Input records:
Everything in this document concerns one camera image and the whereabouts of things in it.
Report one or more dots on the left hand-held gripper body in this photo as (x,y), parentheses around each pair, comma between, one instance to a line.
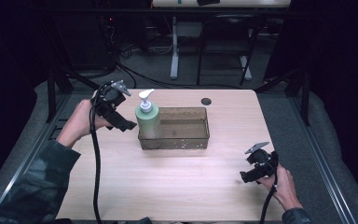
(110,98)

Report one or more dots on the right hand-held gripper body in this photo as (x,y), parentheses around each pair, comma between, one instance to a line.
(262,161)

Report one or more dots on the green soap pump bottle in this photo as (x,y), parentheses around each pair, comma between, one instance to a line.
(148,119)

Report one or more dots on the clear brown plastic bin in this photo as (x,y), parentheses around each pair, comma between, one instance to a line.
(183,130)

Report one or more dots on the person's right hand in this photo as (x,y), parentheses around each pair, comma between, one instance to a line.
(282,189)

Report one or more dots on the person's left hand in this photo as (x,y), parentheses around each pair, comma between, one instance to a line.
(80,121)

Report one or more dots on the black metal stand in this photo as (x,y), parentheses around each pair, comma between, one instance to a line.
(301,90)
(57,84)

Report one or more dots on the black computer tower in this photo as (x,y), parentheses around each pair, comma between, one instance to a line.
(87,40)

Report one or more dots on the white desk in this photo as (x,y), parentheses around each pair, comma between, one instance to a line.
(174,46)

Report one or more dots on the black chair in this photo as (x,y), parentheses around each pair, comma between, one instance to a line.
(227,34)

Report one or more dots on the black object on desk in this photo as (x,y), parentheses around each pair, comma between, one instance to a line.
(208,2)

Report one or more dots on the metal floor rail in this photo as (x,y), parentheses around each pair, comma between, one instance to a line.
(31,155)
(323,161)

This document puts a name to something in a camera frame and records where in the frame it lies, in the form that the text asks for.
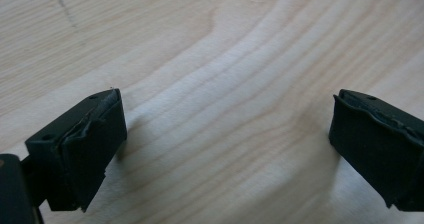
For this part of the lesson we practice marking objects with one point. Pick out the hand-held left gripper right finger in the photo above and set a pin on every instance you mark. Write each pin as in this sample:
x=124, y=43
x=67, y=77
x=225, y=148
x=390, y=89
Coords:
x=376, y=150

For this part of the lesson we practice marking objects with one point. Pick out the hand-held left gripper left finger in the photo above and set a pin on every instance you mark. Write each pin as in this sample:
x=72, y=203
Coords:
x=83, y=150

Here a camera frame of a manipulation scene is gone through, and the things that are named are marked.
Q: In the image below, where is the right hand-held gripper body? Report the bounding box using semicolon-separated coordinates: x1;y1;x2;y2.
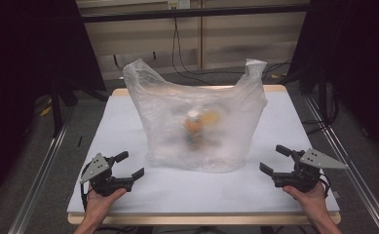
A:
272;147;350;193

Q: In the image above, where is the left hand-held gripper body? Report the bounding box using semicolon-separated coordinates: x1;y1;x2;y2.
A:
79;152;135;198

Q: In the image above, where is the translucent white plastic bag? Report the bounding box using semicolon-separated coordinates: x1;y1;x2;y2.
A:
122;58;270;175

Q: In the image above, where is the person's left hand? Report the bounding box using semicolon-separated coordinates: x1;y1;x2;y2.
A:
85;186;129;222

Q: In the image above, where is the person's right hand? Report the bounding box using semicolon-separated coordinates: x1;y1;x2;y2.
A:
282;181;329;223

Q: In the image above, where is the black metal stand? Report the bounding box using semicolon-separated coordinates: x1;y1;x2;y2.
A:
49;76;108;138
317;69;330;126

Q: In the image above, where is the orange bottle with white cap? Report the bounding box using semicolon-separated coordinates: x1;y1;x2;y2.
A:
184;109;208;148

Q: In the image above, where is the yellow round item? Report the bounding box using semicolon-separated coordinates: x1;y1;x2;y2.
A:
202;109;224;130

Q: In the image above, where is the dark curtain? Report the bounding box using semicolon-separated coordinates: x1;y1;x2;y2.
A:
285;0;379;165
0;0;107;210

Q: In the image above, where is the black horizontal bar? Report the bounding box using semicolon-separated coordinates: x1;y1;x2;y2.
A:
79;3;312;24

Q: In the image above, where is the white power outlet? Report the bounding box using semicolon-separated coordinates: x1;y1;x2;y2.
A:
167;0;191;11

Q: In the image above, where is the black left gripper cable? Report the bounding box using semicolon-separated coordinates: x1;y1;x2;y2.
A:
79;161;91;213

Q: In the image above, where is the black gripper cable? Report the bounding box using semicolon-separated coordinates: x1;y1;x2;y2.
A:
319;173;332;200
79;161;91;213

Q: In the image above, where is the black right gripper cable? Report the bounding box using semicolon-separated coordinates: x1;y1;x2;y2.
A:
319;173;332;200

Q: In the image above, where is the metal floor rail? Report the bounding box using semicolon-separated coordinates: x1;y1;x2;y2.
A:
303;93;379;234
7;106;78;234

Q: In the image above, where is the black floor cable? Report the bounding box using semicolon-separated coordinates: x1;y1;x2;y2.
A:
260;58;294;83

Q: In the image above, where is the black hanging cable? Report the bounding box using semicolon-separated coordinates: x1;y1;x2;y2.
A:
171;17;247;86

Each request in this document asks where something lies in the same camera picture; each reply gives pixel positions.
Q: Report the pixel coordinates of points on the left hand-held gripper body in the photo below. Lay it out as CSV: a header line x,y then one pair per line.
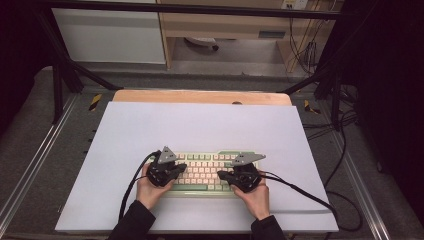
x,y
163,175

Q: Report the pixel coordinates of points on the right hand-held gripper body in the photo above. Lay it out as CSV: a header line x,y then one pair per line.
x,y
246,178

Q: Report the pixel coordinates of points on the cream pink green keyboard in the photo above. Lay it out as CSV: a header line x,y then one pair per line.
x,y
203,166

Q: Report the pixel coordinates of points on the person's left hand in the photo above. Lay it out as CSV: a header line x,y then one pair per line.
x,y
150,195

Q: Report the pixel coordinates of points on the person's right hand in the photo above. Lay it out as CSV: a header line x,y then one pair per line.
x,y
256,203

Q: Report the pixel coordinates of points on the white board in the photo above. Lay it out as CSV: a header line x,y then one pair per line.
x,y
200,130

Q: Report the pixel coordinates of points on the wooden board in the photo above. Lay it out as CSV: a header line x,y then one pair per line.
x,y
200,97

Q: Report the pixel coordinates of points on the black metal stand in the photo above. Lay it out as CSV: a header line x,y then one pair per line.
x,y
336,100
58,86

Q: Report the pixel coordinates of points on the grey chair base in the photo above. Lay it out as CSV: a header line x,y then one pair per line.
x,y
201,41

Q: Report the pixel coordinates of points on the light wooden desk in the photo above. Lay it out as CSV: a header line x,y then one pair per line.
x,y
216,25

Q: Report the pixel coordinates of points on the white cabinet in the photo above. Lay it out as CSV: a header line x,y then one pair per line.
x,y
110,36

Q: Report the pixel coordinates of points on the black horizontal metal bar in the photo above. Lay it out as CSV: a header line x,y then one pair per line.
x,y
200,9

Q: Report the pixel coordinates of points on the black curtain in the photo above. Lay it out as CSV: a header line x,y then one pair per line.
x,y
16,50
390,83

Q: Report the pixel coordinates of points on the aluminium rail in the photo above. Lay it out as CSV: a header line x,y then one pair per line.
x,y
363,196
36,163

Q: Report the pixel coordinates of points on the white wall socket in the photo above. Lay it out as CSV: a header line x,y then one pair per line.
x,y
295,4

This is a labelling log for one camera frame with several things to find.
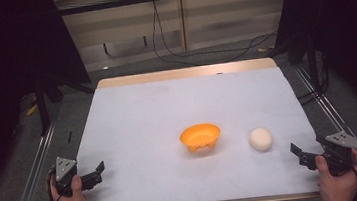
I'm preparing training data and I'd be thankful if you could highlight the black cable on floor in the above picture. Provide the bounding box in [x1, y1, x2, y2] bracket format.
[147, 0, 280, 71]

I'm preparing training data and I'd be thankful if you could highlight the white table mat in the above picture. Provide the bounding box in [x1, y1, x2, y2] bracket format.
[69, 62, 329, 201]

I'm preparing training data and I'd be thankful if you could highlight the black metal stand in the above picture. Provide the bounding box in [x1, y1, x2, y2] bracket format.
[31, 71, 70, 137]
[289, 28, 333, 106]

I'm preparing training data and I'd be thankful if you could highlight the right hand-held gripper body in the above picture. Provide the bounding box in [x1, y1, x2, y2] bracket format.
[315, 129, 357, 179]

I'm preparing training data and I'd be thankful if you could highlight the orange plastic bowl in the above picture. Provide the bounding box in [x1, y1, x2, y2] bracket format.
[177, 120, 224, 159]

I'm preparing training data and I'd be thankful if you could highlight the white round bun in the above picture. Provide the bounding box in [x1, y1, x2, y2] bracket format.
[247, 126, 275, 153]

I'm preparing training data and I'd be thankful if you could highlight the black curtain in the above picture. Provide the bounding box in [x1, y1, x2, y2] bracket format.
[0, 0, 108, 201]
[260, 0, 357, 139]

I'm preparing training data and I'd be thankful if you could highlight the person's right hand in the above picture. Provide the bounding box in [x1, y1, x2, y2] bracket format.
[314, 147, 357, 201]

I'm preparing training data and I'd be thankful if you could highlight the metal floor rail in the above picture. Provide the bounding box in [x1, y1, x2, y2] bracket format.
[0, 112, 66, 201]
[292, 58, 357, 201]

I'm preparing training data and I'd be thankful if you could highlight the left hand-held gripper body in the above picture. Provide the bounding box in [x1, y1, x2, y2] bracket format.
[51, 154, 84, 199]

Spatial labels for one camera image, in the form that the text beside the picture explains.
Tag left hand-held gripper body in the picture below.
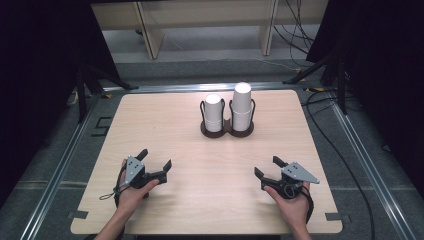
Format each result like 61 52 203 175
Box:
123 155 160 190

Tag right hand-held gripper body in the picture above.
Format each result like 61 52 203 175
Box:
265 161 321 201

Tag dark brown cup holder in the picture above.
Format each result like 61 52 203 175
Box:
199 98 257 139

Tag person's left hand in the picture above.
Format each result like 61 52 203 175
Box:
115 159 161 218

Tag person's right hand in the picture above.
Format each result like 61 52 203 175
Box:
262 181 313 232

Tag black tripod stand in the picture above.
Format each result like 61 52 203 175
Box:
282 48 350 116
75 59 140 125

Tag light wooden bench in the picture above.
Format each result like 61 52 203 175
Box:
90 0 330 61

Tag black curtain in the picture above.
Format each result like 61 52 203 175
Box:
305 0 424 190
0 0 122 203

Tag black wrist strap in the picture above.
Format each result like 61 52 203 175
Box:
301 185 315 225
113 163 125 210

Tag grey cord loop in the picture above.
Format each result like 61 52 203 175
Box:
98 185 130 202

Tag long black floor cable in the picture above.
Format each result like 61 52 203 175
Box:
300 87 377 240

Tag metal floor rail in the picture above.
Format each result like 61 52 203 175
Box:
328 98 419 240
19 89 113 240
102 81 313 95

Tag thin white cable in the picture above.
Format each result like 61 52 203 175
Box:
254 57 299 72

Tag bundle of black cables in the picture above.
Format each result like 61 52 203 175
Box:
272 0 316 57

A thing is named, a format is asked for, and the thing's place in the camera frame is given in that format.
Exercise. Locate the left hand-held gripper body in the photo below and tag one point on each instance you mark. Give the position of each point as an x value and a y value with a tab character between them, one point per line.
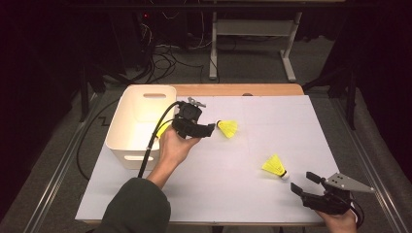
188	116

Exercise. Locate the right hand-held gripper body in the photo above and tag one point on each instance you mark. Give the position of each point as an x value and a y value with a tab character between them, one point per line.
330	202

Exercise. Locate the yellow shuttlecock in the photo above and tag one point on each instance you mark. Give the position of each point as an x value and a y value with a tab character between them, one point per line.
163	130
229	127
273	165

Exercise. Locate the white plastic bin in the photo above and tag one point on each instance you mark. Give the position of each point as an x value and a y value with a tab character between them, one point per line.
136	129

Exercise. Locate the person's right hand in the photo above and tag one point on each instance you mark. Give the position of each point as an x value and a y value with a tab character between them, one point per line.
340	225

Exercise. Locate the person's left hand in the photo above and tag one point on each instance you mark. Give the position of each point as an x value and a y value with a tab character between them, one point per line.
173	149

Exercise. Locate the dark metal stand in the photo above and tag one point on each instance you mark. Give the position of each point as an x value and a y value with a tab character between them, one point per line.
350	103
85	97

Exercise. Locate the black equipment tower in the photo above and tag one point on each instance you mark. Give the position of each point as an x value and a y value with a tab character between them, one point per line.
132	39

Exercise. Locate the metal floor rail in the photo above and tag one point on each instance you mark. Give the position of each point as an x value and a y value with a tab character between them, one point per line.
362	158
62	168

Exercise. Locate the white metal desk frame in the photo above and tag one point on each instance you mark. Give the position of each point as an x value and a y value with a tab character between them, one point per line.
252	27

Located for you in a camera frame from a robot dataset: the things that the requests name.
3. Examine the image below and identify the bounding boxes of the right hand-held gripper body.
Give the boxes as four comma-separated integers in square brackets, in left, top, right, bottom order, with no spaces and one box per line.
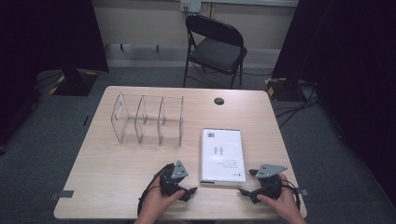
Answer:
[255,163,288,200]

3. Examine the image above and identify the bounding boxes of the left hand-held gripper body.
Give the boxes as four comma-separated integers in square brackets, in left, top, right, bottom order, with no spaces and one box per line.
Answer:
[159,160,190,198]

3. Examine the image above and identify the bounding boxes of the white book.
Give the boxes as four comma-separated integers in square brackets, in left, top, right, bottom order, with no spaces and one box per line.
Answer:
[199,127,247,189]

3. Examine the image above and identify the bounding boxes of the clear acrylic file rack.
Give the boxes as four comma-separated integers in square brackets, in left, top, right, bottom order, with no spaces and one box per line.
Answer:
[110,92,185,148]

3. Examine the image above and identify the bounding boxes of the person's left hand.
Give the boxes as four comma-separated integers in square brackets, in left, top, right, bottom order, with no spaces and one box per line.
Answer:
[138,175,186,220]

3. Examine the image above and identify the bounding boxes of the person's right hand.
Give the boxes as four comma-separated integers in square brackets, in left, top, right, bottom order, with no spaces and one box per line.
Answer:
[257,173,304,220]

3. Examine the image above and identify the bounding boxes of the black stand base yellow tape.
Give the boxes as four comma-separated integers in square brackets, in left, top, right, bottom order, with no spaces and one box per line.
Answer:
[49,68,100,97]
[264,77,308,103]

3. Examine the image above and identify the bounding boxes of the black curtain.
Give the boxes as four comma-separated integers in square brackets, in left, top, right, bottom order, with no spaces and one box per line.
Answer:
[0,0,109,147]
[272,0,396,207]

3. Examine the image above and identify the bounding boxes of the black folding chair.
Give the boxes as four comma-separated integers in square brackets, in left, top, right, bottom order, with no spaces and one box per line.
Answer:
[182,14,248,90]

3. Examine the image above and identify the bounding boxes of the left hand-held gripper black cable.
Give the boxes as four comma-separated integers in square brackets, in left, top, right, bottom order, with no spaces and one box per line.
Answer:
[136,163,172,217]

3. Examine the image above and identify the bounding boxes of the hand-held gripper black cable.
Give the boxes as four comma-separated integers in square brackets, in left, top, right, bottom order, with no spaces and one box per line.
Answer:
[136,163,172,217]
[280,178,302,211]

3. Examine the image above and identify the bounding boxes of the right hand-held gripper black cable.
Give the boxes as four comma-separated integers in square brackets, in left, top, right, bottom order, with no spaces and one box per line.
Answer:
[280,178,302,211]

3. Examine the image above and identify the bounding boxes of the black floor cables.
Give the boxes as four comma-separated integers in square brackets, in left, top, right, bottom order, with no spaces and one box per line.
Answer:
[274,79,321,130]

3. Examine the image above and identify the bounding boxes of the grey wall trunking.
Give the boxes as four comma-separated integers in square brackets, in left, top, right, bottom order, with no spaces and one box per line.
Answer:
[104,43,281,68]

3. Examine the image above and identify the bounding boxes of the white wall socket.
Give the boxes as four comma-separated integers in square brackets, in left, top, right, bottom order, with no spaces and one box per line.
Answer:
[180,0,202,14]

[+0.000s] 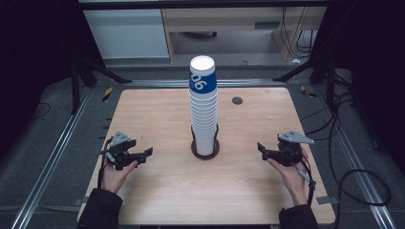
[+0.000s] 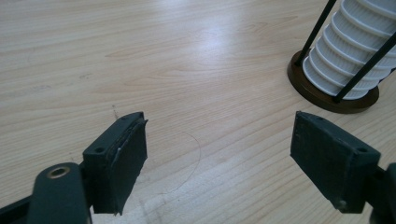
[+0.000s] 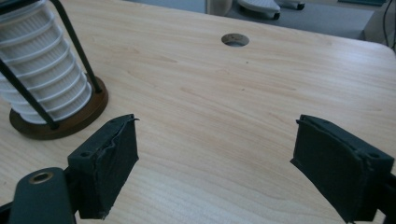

Exercise aim: From the listing above, return the lines starting at the one with "Q: In the image above, where is the person's left" and ending at the one with "Q: In the image above, where is the black metal", both kept, exactly as they appear and nothing more.

Solution below:
Q: In the image above, where is the person's left hand? Report the bounding box using semicolon-separated coordinates: x1;y1;x2;y2.
A:
85;186;129;222

Q: In the image above, where is the person's right hand? Report the bounding box using semicolon-separated coordinates: x1;y1;x2;y2.
A:
282;181;329;223

Q: In the image above, where is the black metal stand? Report the bounding box using semicolon-separated coordinates: x1;y1;x2;y2.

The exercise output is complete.